Scope of Exception object when caught(using catch) by reference

Question

I have 3 questions :

1. It is always said to catch the exception object by reference. In the following example i see that the destructor is called before the catch block executed, that means we are referring to an object in catch which must have gone out of scope by the time we use it. Why use reference then?

class MyException{
public:
    ~MyException()  {
        cout<<"Dtor for MyException called \n";
    }
};
int main()
{
    try{
        MyException obj1;
        throw obj1;
    }
    catch(MyException& obj)
    {
        cout<<"Catched unhandled exception";
    }
}

2. Why is the destructor called twice here? Once before entering the catch block and second time after execution of catch completes.

3. The example in Lifetime of a thrown object caught by reference shows that the destructor is called just once i.e. after the catch block exits ONLY WHEN a copy constructor is defined in the class.

a. What is the role of copy constructor here when we are catching it by refrence?

b. Even after defining a copy constructor it never gets called anyways. So what impact does it make?

c. I tried to define a copy constructor in my example too as below but still i see destructor getting called twice.Why?:

MyException(const MyException& obj)
{
}

Can somebody answer all the 5 questions(3rd question has 3 parts).

Answer 1

They recommend you take your catch block by reference to avoid slicing (since inheriting exceptions is standard) and to avoid needlessly copying, since throw copies unconditionally.

1. You cannot receive obj1 by reference as throw obj1 causes it to be destroyed (since it is no longer in scope). Due to this throw always copies to temporary memory location that you don't control.

2. obj1 and the temporary I mentioned before. obj is a reference to that temporary, the referenced temporary will be destroyed after the end of the catch block and before the next operation (similar to if it were actually local to the catch block).

3. A single destructor only happens when the copy is elided and the standard doesn't guarantee when that will happen, as copy elision is always optional. Defining a copy constructor makes no difference as the compiler defines it for you if you don't define it (and it can be created). Deleting the copy constructor would just result in throw being illegal.

   • a. As above, copy constructor to copy into the temporary. Reference to reference said temporary.

   • b. Did you actually delete the copy constructor? MyException(const MyException&) = delete; is how you delete a copy constructor, failing to define it just causes the compiler to make one for you. And to repeat, deleting it causes throw to be illegal.

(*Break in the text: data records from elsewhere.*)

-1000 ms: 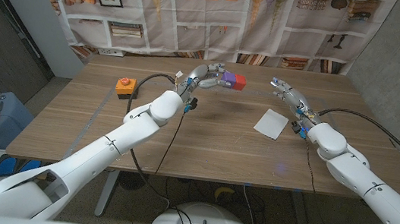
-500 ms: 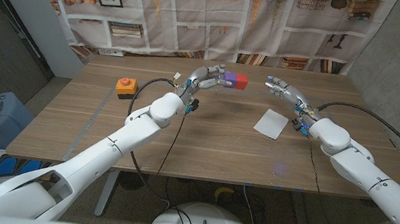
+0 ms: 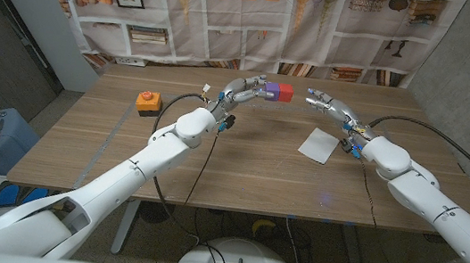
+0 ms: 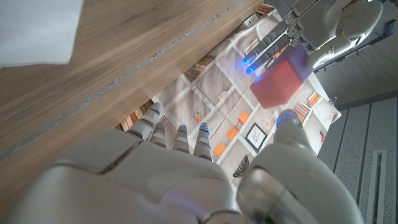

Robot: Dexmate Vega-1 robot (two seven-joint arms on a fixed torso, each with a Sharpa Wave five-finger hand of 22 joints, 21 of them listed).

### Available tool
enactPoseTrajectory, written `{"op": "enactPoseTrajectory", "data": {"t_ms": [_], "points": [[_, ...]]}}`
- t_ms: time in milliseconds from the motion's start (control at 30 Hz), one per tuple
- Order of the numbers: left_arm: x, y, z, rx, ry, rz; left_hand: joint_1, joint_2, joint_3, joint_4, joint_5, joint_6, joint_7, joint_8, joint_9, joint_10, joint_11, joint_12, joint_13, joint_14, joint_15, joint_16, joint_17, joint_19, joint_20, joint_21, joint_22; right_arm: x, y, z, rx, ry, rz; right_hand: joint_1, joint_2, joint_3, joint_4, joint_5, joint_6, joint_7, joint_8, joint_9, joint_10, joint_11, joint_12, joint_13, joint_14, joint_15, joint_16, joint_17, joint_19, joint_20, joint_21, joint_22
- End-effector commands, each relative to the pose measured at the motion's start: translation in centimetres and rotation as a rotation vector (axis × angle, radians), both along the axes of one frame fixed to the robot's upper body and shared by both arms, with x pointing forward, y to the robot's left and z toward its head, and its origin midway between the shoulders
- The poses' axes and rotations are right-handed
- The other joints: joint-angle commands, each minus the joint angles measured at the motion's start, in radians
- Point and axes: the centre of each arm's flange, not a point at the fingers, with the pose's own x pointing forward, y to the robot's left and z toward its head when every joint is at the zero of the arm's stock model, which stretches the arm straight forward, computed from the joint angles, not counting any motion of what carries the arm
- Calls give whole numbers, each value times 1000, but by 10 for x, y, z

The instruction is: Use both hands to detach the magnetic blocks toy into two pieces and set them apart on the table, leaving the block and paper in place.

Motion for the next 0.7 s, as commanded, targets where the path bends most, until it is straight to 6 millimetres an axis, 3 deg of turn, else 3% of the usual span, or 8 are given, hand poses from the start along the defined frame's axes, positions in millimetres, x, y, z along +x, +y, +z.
{"op": "enactPoseTrajectory", "data": {"t_ms": [33, 700], "points": [[3, 1, 0, -29, 42, -56, 5, 38, -2, 0, 7, 228, 10, 71, 4, 0, -1, 1, 3, 0, -64, -2, 6, -7, -54, -5, 5, 1, 7, 6, -40, -6, 50, 6, 14, 4, 0, 5, -15, -2, -3, 2, -20, 9, -3, 6, -15, 8, 2, 4, -8, 1, 2, 5], [9, -9, -6, 5, 90, -110, 0, 46, -8, 0, 7, 232, 13, 73, 7, 4, 1, 5, 3, 0, -62, -1, 6, -10, -52, -4, 5, -2, 19, 6, -34, -8, 112, 65, 43, 34, -8, -6, 1, 19, 12, 6, -38, 35, 6, 7, -21, 24, 10, 9, -18, 13, 7, 5]]}}
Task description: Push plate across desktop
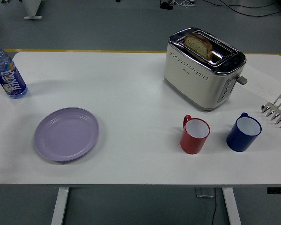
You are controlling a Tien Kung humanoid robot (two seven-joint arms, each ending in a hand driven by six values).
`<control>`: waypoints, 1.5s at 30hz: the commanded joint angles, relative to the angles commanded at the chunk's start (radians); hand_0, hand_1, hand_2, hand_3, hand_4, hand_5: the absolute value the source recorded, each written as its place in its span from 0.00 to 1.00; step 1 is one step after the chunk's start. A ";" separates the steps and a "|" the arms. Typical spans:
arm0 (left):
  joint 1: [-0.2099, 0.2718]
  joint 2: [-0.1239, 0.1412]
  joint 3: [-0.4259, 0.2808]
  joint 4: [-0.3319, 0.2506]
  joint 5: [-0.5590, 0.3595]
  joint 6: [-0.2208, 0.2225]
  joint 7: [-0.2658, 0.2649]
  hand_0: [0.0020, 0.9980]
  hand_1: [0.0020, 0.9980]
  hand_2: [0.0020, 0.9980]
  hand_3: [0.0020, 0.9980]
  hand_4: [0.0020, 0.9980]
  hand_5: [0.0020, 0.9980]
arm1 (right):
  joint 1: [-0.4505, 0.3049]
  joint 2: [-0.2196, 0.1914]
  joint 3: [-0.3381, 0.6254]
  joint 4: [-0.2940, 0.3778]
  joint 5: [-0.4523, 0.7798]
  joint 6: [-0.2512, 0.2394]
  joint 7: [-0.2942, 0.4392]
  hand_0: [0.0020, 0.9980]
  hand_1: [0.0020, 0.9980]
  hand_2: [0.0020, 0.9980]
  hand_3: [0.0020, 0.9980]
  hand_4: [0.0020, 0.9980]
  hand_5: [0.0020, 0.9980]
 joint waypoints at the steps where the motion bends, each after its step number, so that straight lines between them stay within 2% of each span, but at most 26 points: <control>1: 0.001 0.000 0.005 0.000 0.001 0.003 -0.006 0.84 0.86 0.87 0.80 0.52 1.00 | 0.001 0.000 0.000 0.000 0.000 0.000 0.000 0.72 0.68 0.80 0.73 0.51 0.55; 3: 0.002 -0.001 0.013 0.001 0.006 0.011 -0.016 0.84 0.86 0.87 0.80 0.52 1.00 | 0.003 0.001 0.000 -0.001 -0.001 0.000 0.000 0.72 0.68 0.80 0.73 0.51 0.55; 4: 0.002 -0.002 0.015 0.002 0.008 0.014 -0.021 0.86 0.88 0.91 0.84 0.53 1.00 | 0.004 0.002 0.000 -0.001 -0.001 0.000 0.000 0.72 0.68 0.80 0.73 0.51 0.55; 9: 0.002 -0.013 0.022 0.009 0.015 0.038 -0.047 0.86 0.88 0.91 0.84 0.53 1.00 | 0.007 0.004 0.008 -0.003 -0.012 -0.001 -0.003 0.72 0.68 0.80 0.73 0.51 0.55; 10: 0.003 -0.016 0.027 0.010 0.019 0.046 -0.055 0.86 0.89 0.93 0.90 0.53 1.00 | 0.007 0.005 0.012 -0.004 -0.017 -0.001 -0.004 0.72 0.68 0.80 0.73 0.51 0.55; 13: 0.007 -0.027 0.037 0.013 0.028 0.058 -0.064 0.86 0.89 0.93 0.90 0.53 1.00 | 0.009 0.007 0.019 -0.006 -0.028 -0.002 -0.007 0.72 0.68 0.80 0.73 0.51 0.55; 24: 0.024 -0.067 0.076 0.021 0.045 0.042 -0.059 0.84 0.88 0.93 0.92 0.54 1.00 | 0.008 0.015 0.049 -0.007 -0.071 -0.010 -0.022 0.72 0.69 0.80 0.73 0.51 0.55; 29: 0.035 -0.098 0.102 0.030 0.047 0.044 -0.067 0.84 0.88 0.92 0.92 0.54 1.00 | 0.004 0.019 0.056 -0.007 -0.078 -0.013 -0.028 0.72 0.68 0.80 0.73 0.51 0.55; 39: 0.024 -0.167 0.100 0.056 0.047 0.036 -0.072 0.83 0.87 0.91 0.91 0.54 1.00 | -0.006 0.022 0.079 -0.011 -0.109 -0.016 -0.038 0.72 0.68 0.80 0.73 0.51 0.55; 45: 0.020 -0.192 0.102 0.063 0.049 0.028 -0.069 0.83 0.87 0.91 0.91 0.54 1.00 | -0.008 0.021 0.080 -0.012 -0.116 -0.014 -0.037 0.72 0.68 0.80 0.73 0.51 0.55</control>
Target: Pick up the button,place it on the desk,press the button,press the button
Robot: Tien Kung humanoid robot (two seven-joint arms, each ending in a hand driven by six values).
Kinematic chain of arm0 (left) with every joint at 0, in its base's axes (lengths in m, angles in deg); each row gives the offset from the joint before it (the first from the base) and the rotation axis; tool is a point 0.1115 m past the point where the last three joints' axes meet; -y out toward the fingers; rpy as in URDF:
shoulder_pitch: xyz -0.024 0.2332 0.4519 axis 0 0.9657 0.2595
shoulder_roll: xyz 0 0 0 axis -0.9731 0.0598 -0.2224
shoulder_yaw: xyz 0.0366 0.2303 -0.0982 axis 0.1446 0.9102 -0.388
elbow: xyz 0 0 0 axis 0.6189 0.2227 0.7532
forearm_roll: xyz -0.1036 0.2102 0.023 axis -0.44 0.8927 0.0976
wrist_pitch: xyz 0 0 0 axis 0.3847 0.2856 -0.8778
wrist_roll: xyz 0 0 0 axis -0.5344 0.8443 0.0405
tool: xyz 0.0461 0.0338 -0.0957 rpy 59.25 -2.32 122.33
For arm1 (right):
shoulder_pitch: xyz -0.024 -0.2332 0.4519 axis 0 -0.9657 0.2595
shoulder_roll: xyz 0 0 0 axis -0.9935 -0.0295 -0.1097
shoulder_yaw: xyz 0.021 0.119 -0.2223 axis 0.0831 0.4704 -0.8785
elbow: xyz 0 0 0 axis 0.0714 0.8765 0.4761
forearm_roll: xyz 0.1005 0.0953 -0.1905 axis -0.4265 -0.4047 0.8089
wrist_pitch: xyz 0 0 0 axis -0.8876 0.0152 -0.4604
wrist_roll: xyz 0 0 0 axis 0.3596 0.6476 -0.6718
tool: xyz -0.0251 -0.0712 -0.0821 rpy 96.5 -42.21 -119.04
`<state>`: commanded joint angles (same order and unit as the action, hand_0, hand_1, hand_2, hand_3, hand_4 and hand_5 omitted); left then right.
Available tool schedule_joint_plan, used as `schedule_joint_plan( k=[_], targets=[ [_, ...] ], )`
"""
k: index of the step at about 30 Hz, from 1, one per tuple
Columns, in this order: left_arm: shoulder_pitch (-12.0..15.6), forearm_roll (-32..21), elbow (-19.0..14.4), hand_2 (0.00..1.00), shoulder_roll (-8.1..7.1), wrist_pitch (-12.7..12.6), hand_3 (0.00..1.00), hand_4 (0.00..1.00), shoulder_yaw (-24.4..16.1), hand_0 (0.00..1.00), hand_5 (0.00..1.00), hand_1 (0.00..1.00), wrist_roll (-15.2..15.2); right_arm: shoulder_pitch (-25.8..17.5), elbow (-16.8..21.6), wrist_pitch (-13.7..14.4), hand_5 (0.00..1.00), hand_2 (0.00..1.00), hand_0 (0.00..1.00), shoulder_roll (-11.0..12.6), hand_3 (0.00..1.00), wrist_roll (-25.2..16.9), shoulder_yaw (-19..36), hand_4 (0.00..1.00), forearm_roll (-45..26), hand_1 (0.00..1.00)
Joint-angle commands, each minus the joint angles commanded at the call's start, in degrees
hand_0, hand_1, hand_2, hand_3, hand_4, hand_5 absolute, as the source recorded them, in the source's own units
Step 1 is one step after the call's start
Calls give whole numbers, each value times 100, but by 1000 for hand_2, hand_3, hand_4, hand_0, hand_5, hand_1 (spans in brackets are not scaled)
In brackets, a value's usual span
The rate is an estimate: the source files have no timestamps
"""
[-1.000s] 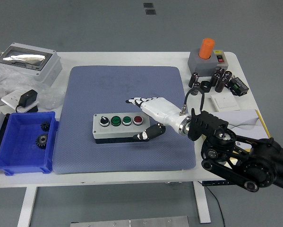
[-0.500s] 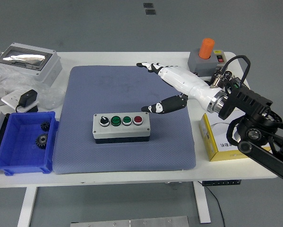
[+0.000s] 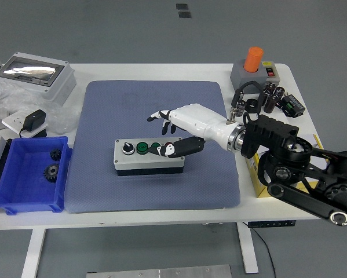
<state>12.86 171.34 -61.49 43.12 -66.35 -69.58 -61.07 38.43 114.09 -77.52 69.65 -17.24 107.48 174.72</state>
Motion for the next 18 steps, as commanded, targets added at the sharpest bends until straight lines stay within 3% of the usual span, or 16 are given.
schedule_joint_plan(
  k=[4,5,10,11,16,17,18],
  targets=[
    [-2,3,0,810,1,3,941,998,0,875,924,851,0,93,-220,-30,879,229,193,-139,762,224,-233,550,182,165],
    [-3,6,0,808,1,5,942,998,-1,874,925,848,1,114,-269,-29,518,163,118,-179,714,263,-279,422,210,88],
    [-11,3,0,808,-1,4,942,998,-1,874,925,848,0,179,-435,-5,518,163,118,-322,714,349,-465,422,268,88],
    [-11,2,-1,808,-2,4,940,998,-1,872,925,848,2,186,-463,5,375,130,75,-345,700,357,-498,421,271,44],
    [-9,-7,-4,808,2,3,940,998,4,872,925,848,7,183,-561,58,375,130,75,-420,700,361,-592,421,257,44],
    [-10,-7,-4,808,2,3,939,998,4,872,926,847,7,182,-574,69,293,123,59,-432,698,359,-605,404,252,27],
    [-11,-5,-4,808,3,4,939,998,2,872,926,847,6,180,-591,81,293,123,59,-445,698,356,-618,404,246,27]
  ],
)
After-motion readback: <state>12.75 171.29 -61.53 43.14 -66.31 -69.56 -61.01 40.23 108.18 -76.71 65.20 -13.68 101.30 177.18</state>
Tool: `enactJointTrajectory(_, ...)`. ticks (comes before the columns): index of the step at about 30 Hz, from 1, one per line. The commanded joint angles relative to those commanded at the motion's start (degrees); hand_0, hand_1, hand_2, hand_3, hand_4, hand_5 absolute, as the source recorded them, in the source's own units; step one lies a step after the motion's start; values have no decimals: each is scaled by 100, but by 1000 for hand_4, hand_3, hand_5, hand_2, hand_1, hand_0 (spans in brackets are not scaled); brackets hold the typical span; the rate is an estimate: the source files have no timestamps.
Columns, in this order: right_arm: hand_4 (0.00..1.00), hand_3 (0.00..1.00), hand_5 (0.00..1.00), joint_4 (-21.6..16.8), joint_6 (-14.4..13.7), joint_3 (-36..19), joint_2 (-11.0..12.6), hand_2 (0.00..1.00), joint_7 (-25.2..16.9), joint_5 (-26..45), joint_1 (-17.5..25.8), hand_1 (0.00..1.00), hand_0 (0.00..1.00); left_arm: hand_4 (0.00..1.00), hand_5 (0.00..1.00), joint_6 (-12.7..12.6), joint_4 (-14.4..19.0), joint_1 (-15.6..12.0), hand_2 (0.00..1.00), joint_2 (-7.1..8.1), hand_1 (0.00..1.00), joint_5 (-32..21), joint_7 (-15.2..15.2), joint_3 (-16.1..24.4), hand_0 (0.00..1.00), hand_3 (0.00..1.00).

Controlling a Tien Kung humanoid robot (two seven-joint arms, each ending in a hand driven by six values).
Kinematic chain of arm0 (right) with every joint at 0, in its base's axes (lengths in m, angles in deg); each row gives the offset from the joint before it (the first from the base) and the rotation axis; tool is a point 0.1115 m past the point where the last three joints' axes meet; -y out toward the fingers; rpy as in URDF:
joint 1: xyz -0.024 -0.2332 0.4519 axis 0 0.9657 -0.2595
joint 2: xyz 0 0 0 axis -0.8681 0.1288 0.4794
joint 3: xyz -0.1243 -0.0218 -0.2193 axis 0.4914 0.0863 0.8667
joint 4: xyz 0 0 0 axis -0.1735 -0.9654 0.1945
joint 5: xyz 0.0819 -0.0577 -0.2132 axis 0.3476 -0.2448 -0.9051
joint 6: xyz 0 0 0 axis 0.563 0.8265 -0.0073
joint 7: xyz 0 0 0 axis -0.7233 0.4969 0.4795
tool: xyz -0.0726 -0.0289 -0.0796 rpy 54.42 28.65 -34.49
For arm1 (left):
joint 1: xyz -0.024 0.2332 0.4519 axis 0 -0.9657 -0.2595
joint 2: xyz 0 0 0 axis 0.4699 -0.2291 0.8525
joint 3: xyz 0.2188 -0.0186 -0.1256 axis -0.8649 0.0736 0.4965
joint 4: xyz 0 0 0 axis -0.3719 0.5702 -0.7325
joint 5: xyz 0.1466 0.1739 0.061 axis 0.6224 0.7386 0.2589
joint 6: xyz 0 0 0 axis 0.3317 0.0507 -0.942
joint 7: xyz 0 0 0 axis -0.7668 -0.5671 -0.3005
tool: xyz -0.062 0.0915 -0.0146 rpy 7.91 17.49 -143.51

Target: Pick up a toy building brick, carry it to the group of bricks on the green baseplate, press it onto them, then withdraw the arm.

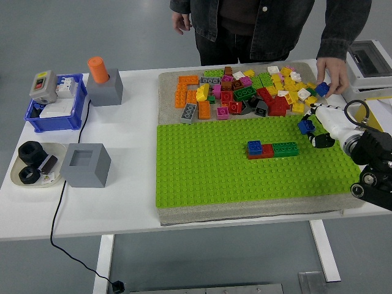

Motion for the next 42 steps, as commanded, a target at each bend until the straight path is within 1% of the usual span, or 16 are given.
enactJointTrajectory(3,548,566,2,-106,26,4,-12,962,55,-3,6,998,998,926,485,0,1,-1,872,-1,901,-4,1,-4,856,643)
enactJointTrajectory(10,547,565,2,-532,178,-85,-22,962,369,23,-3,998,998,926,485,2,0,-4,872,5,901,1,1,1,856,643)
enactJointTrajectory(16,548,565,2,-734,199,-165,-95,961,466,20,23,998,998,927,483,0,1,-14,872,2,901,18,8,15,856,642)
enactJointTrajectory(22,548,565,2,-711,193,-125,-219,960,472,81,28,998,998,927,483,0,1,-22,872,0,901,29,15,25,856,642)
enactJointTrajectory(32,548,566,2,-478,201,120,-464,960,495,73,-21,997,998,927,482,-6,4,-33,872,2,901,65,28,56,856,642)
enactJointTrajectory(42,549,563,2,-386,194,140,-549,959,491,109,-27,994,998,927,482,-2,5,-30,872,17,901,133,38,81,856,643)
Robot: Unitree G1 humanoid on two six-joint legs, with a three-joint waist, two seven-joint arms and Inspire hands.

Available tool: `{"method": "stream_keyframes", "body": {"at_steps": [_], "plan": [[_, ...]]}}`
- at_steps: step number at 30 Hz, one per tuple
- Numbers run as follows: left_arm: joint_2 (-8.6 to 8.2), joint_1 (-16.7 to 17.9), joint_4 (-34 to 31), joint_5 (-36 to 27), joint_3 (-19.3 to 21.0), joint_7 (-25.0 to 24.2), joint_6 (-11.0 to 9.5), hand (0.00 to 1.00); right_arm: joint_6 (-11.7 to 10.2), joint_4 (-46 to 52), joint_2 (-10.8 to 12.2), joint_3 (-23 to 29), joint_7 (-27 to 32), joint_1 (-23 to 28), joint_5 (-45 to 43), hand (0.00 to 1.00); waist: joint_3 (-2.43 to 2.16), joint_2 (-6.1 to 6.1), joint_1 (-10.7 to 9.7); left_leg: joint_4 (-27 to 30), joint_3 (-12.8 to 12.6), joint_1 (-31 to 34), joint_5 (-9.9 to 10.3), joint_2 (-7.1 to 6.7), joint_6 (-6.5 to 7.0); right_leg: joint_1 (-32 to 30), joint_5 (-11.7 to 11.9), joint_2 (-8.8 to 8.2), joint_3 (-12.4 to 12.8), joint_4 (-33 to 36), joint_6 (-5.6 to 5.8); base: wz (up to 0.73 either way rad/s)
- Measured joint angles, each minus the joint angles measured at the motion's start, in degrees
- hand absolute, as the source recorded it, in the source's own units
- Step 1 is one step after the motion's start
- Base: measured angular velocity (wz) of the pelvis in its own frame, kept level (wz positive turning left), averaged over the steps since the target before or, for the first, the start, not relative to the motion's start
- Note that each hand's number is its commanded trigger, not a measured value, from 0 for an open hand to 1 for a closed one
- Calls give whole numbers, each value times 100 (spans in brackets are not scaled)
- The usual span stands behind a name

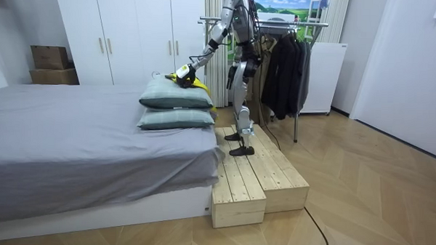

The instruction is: Hang clothes

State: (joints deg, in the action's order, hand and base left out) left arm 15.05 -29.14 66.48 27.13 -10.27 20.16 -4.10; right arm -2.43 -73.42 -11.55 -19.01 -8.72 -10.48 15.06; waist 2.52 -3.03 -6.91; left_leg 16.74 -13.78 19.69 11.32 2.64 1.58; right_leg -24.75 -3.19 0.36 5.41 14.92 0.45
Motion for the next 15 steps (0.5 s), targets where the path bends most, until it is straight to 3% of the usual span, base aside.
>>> {"method": "stream_keyframes", "body": {"at_steps": [9, 15], "plan": [[-6, 24, 2, -65, 2, -199, 0, 100, 2, -2, 1, 18, -90, -22, -3, 0, 6, 9, -71, 5, 0, 2, 0, 2, 1, 1, 0, -17, -85, 1, 0, 0], [-8, 24, 0, -58, 55, -179, -4, 100, 3, -8, 1, 125, -68, -26, -15, 0, 40, 61, -75, 1, -4, 9, 0, 1, 1, -6, 0, -15, -84, -1, 0, 0]]}}
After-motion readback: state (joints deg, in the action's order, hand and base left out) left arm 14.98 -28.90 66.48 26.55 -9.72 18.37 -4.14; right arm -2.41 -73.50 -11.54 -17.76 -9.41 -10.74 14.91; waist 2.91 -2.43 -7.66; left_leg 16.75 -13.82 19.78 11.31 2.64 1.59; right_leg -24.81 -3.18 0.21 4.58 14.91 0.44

   • c. Because the copy isn't elided and two objects exist, a temporary and your object.

Answer 2

1. throw ALWAYS makes a copy of an object you're throwing. You can't throw an object which is not copyable. If fact, throw can even fail if it can't allocate enough memory for a copy.
   
   This should explain why you see a destructor being called inside a try-block. It's a destructor of your local obj1. It goes out of scope as soon as your throw a copy of it.
   
   As for catching by reference, it is used to avoid unnecessary copying and, more importantly, potential slicing.
   
2. Once again, it was a destructor of your local obj1. It went after out scope when you threw a copy of it.
3. a) If you catch by reference, no copying is performed. Copying (with potential slicing) is performed ONLY if you catch by value.
   
   b) You're wrong, throw calls a copy constructor to, well, make a copy of your object and throw it. The only case when a copy constructor won't be called is when you throw a temporary object and compiler elides a copy.
   
   c) Refer to my first and second answer.

Answer 3

You're throwing a copy of the exception you created as a local temporary. So there's two: the first is destroyed when you throw, the second (the copy) after the catch block is done.

Try this:

try { throw MyException{}; }
catch (MyException const& obj) { }

Edit: If your copy constructor is really not being called in your code then my guess is that the compiler has recognized that the exception class is empty? Compiler is free to perform any optimizations it chooses so long as the behavior of the code is as-if it hadn't. Exception to this is copy-ellision but if that was going on you'd not get the double destructor call.